Copy out the lines below that hold the word "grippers".

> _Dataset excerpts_
- Opening Delimiter -

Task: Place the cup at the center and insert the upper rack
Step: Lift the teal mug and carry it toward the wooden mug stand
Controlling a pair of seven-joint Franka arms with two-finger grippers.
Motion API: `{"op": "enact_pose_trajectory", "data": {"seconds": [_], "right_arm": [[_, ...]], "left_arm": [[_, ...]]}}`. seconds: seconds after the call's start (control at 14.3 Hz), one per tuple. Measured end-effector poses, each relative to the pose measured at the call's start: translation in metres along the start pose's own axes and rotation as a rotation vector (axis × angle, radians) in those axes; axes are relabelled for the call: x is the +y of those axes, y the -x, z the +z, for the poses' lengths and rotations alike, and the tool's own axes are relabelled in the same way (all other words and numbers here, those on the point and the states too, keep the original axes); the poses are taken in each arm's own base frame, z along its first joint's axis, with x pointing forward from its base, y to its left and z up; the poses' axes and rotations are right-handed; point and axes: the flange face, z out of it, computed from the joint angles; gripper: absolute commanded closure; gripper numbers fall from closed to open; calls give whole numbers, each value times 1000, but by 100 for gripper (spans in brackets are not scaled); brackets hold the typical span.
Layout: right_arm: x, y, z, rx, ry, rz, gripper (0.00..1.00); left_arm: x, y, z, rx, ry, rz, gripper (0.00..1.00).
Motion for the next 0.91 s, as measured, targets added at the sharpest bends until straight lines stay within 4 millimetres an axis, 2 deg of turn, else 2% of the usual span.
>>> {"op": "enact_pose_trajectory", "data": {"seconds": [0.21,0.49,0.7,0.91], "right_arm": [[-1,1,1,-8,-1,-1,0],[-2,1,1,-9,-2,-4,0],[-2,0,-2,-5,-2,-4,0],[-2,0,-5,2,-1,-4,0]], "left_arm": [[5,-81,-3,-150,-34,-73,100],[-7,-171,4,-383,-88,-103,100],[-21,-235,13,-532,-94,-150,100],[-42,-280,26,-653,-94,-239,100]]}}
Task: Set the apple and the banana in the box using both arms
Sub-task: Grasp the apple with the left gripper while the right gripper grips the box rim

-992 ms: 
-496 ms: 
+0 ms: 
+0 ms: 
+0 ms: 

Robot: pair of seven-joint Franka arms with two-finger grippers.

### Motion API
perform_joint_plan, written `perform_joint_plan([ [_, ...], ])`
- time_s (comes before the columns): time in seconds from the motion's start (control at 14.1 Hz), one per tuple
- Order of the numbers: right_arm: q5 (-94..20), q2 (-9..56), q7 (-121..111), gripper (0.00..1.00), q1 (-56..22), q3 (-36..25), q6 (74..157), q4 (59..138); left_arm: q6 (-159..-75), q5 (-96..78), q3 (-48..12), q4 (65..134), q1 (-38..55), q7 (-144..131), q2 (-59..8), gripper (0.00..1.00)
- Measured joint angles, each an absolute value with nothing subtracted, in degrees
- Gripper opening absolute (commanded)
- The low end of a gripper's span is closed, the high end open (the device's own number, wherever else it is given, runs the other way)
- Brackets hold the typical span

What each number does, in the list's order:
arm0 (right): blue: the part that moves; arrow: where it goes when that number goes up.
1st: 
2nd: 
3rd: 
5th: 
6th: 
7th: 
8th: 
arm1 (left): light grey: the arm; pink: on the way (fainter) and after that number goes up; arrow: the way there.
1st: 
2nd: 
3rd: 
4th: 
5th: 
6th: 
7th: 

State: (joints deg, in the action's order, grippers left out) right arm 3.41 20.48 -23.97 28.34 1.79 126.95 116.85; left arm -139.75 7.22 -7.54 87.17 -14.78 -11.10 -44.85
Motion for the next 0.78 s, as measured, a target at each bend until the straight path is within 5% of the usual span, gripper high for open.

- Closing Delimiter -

> _Result_
Controlling a pair of seven-joint Franka arms with two-finger grippers.
Robot: pair of seven-joint Franka arms with two-finger grippers.
State: (joints deg, in the action's order, grippers left out) right arm 3.41 20.48 -23.97 28.34 1.79 126.95 116.85; left arm -139.75 7.22 -7.54 87.17 -14.78 -11.10 -44.85

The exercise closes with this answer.